Testing allergen reactions

95165

Preparing allergen immunotherapy doses

 

Humanized Insight - Billing Allergy Testing the Right Way

Working in medical billing, we’ve seen common mistakes:

  • Billing 95004 minus listing the number of tests
  • Forgetting to document medical necessity for Medicare
  • Pairing the wrong ICD-10 codes
  • Skipping modifiers when combining tests

One provider we worked with consistently under billed allergy testing. After auditing their charts, we realized they weren’t counting all tests in multi-panel exams. By correcting this, they increased revenue by over 35% within 3 months.

Final Thoughts

If your clinic offers allergy testing, CPT Code 95004 is a foundational part of your medical billing process. But like any code, it must be handled carefully:

  • Know the limits and costs
  • Use the right modifiers and units
  • Ensure clear documentation
  • Association with 95024 or 95165 only when appropriate

When used properly, it leads to faster payments, fewer denials, and better patient care.

At Express Medical Billing, we specialize in accurate allergy test coding, helping providers capture every dollar they’ve earned. Whether you’re confused about 95004 CPT code modifiers or struggling with Medicare documentation, our expert billing team can step in.

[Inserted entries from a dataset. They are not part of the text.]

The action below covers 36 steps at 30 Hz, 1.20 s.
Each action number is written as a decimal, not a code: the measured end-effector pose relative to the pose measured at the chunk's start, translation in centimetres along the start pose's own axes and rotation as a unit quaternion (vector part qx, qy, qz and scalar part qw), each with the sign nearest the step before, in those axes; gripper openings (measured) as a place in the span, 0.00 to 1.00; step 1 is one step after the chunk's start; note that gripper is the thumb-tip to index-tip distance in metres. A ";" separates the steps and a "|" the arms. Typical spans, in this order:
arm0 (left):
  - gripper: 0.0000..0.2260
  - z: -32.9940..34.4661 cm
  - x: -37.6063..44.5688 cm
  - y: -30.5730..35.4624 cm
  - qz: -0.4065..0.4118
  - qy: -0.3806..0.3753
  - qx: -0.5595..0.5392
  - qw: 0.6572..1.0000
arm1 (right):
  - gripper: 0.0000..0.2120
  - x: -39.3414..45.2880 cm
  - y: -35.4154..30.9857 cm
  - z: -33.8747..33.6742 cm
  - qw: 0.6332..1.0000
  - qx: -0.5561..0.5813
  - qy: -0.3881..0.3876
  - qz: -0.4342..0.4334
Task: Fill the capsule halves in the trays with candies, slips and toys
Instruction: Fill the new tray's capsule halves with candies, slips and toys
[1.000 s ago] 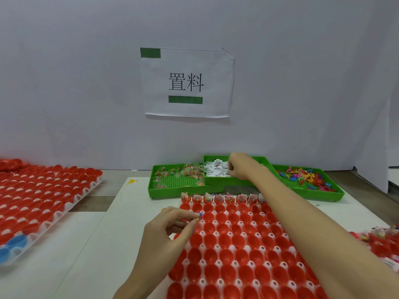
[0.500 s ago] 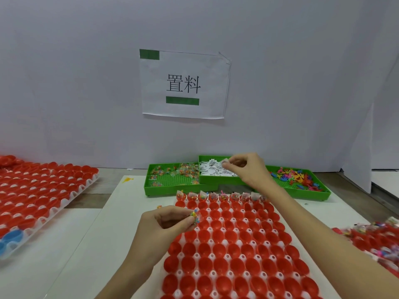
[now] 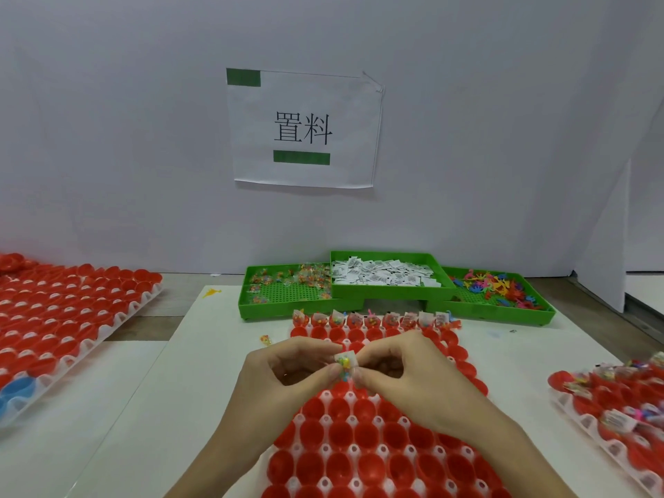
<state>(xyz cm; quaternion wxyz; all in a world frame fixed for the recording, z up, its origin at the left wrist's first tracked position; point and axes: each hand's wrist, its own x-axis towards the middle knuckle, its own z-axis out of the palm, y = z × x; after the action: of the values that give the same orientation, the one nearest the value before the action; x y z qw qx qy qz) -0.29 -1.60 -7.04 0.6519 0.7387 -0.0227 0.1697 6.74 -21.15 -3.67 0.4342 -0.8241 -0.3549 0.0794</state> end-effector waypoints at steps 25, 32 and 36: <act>0.06 0.1 0.2 -1.2 0.011 0.020 0.012 1.000 | 0.21 9.0 17.1 -15.8 0.891 -0.307 0.235 0.238; 0.04 0.6 0.2 -1.1 0.025 0.012 0.013 1.000 | 0.14 10.4 19.8 -16.8 0.862 -0.402 0.141 0.275; 0.04 0.6 0.3 -1.2 0.024 0.009 0.015 1.000 | 0.09 11.0 20.1 -16.6 0.854 -0.418 0.148 0.270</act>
<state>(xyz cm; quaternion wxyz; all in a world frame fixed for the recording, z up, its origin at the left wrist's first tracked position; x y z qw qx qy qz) 0.42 -1.96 -8.19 0.6367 0.7460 -0.0318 0.1924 32.50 -32.34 -7.08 0.0575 -0.9935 -0.0493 -0.0853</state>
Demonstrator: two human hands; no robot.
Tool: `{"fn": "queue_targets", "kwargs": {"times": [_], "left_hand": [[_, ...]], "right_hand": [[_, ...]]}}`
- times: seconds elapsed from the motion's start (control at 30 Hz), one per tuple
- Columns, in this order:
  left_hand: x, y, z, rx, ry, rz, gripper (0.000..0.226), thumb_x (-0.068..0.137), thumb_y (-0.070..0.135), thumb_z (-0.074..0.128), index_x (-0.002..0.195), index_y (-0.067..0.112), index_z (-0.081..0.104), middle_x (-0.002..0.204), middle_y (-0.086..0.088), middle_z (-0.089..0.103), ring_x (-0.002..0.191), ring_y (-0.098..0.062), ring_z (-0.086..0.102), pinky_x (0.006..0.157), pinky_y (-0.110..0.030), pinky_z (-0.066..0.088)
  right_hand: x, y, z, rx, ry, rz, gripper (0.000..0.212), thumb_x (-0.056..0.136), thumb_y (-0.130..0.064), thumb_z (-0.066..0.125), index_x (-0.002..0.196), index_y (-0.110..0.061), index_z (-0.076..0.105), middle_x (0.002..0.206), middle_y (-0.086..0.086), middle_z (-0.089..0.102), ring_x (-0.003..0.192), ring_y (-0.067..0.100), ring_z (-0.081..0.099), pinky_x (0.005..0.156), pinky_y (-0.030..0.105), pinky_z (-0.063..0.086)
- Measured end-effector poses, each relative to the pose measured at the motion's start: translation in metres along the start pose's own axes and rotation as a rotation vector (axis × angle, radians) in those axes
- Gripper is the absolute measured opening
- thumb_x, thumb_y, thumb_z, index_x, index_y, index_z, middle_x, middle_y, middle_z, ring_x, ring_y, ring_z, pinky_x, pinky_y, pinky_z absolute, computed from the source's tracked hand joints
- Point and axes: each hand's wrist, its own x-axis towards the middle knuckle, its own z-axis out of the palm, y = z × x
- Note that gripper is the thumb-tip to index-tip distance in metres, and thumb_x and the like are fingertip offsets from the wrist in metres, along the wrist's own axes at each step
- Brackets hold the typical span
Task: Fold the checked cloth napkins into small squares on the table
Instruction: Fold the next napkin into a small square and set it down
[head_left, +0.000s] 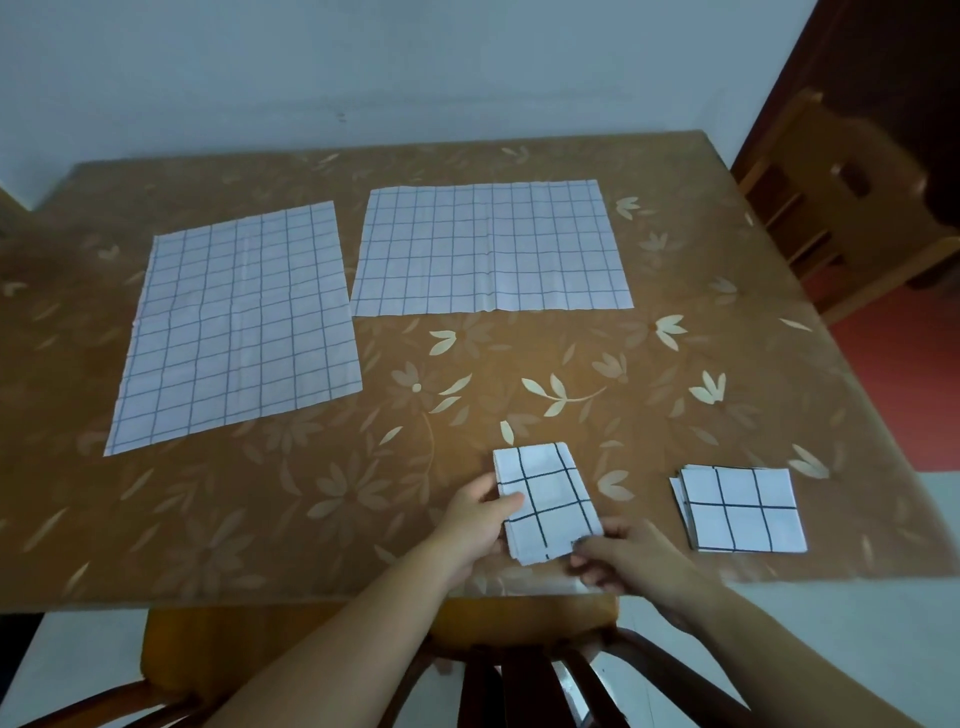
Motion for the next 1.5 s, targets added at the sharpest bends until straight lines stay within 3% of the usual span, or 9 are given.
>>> {"fn": "queue_targets", "kwargs": {"times": [0.1,0.2,0.3,0.4,0.53,0.73,0.9,1.3,1.5], "left_hand": [[-0.006,0.001,0.007,0.122,0.003,0.029,0.029,0.097,0.021,0.055,0.126,0.029,0.055,0.112,0.006,0.067,0.097,-0.014,0.067,0.081,-0.036,0.058],[-0.016,0.001,0.013,0.130,0.005,0.006,0.024,0.099,0.026,0.052,0.122,0.031,0.055,0.113,0.004,0.067,0.098,-0.016,0.067,0.083,-0.038,0.058],[-0.033,-0.001,0.025,0.123,-0.004,-0.059,0.015,0.098,0.026,0.055,0.111,0.033,0.056,0.119,-0.001,0.064,0.097,-0.021,0.068,0.073,-0.037,0.060],[-0.047,-0.007,0.036,0.169,0.020,-0.063,0.031,0.096,0.017,0.058,0.126,0.025,0.053,0.131,-0.005,0.057,0.098,-0.025,0.068,0.067,-0.032,0.060],[-0.060,-0.005,0.039,0.320,0.095,0.033,0.034,0.095,0.017,0.058,0.128,0.022,0.057,0.148,-0.006,0.041,0.119,-0.030,0.057,0.090,-0.043,0.055],[-0.073,0.000,0.017,0.242,0.085,0.037,0.030,0.097,0.016,0.055,0.127,0.020,0.053,0.117,-0.001,0.066,0.080,-0.017,0.074,0.059,-0.024,0.053],[-0.070,-0.006,-0.012,0.217,0.088,0.055,0.026,0.095,0.008,0.056,0.114,0.026,0.058,0.111,0.002,0.069,0.086,-0.015,0.072,0.056,-0.019,0.052],[-0.035,-0.025,-0.089,0.180,-0.009,0.048,0.019,0.094,0.004,0.056,0.104,0.019,0.061,0.108,-0.004,0.070,0.085,-0.018,0.073,0.080,-0.043,0.059],[-0.031,-0.028,-0.100,0.281,0.069,0.057,0.028,0.092,0.007,0.061,0.110,0.027,0.054,0.098,0.007,0.063,0.082,-0.009,0.067,0.059,-0.019,0.054]], "right_hand": [[-0.004,0.006,-0.002,0.007,-0.065,0.007,0.019,0.090,-0.029,0.064,0.097,-0.012,0.068,0.083,0.008,0.075,0.064,0.013,0.065,0.053,0.020,0.048],[-0.004,0.011,-0.007,0.009,0.037,-0.056,0.019,0.094,-0.024,0.059,0.081,-0.011,0.066,0.070,0.002,0.071,0.062,0.015,0.067,0.058,0.027,0.052],[-0.007,0.013,-0.013,-0.016,0.106,-0.116,0.020,0.095,-0.016,0.057,0.078,-0.008,0.065,0.067,0.003,0.069,0.060,0.016,0.067,0.058,0.026,0.052],[-0.018,0.015,-0.016,0.048,0.089,-0.129,0.023,0.095,-0.016,0.058,0.073,-0.015,0.062,0.059,-0.006,0.067,0.063,0.017,0.069,0.058,0.025,0.053],[-0.028,0.015,-0.020,0.008,0.104,-0.134,0.025,0.095,-0.018,0.057,0.070,-0.015,0.060,0.051,-0.006,0.062,0.058,0.013,0.066,0.060,0.026,0.052],[-0.029,0.008,0.003,-0.100,0.113,-0.162,0.022,0.090,-0.011,0.054,0.072,-0.014,0.065,0.054,-0.003,0.062,0.049,0.006,0.056,0.050,0.020,0.046],[-0.019,0.001,0.031,-0.073,0.183,-0.170,0.018,0.087,-0.001,0.055,0.080,-0.009,0.069,0.066,0.006,0.068,0.060,0.015,0.061,0.059,0.028,0.050],[0.010,-0.009,0.107,-0.101,0.372,-0.121,0.018,0.085,-0.002,0.058,0.076,-0.011,0.070,0.059,0.003,0.068,0.054,0.016,0.060,0.053,0.029,0.046],[0.032,-0.001,0.107,-0.027,0.359,-0.057,0.007,0.085,-0.001,0.063,0.079,-0.004,0.065,0.061,0.007,0.068,0.054,0.020,0.063,0.054,0.032,0.053]]}}
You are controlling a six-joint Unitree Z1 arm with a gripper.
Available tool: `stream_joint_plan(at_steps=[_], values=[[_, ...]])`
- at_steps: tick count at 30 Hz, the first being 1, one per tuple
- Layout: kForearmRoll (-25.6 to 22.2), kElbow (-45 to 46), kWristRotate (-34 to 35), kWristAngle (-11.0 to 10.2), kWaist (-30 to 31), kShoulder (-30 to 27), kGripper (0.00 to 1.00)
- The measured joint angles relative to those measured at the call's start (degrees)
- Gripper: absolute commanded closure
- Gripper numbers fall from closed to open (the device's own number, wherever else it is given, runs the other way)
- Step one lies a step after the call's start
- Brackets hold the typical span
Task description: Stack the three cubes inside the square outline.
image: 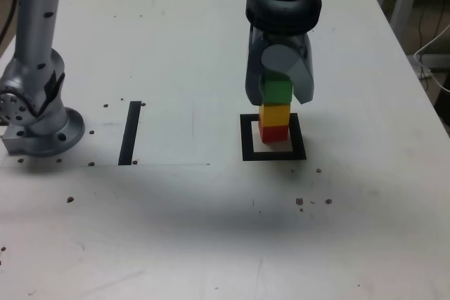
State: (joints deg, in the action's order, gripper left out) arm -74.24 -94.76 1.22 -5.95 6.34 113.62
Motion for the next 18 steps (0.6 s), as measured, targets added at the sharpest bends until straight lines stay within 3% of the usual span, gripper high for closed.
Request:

Frequently Asked Questions (FAQs)

CPT Code 95004 is used for allergy skin stab testing. It helps determine if a person is allergic to substances like pollen, dust, pet dander, or foods. Each "unit" of 95004 represents one allergen tested using a small skin prick.

There’s no strict universal limit, but most insurance payers including Medicare will flag unusually high quantities. Typically, billing up to 70–80 units is considered acceptable if medically justified. Always document the number of allergens tested.

Yes, Medicare does cover CPT Code 95004, but only when it's medically necessary. Common ICD-10 codes that justify its use include J30.1 (Allergic rhinitis) or L23.9 (Contact dermatitis). Be sure the patient has documented symptoms.

  • 95004 is for prick/puncture tests on the skin’s surface.
  • 95024 is for intradermal tests, where the allergen is injected deeper into the skin.

If both are performed on the same day, use appropriate modifiers and document clearly.

  • Reimbursement varies:

    • Medicare typically reimburses $2–$4 per test.
    • Private insurers may pay $5–$15 per test, depending on your region and contract.
      So, 95004 x 10 units could yield anywhere from $20 to $150+, depending on the payer.
  • Yes, but not for the same procedure.

    • 95004 is for testing.
    • 95165 is for preparing allergy shots (immunotherapy).
      They often go hand-in-hand in allergy clinics but must be used in different stages of treatment.
  • If you're billing multiple types of allergy tests on the same day (like 95004 and 95024), you may need Modifier 59 to show they’re distinct procedures. However, 95004 alone typically doesn’t need a modifier.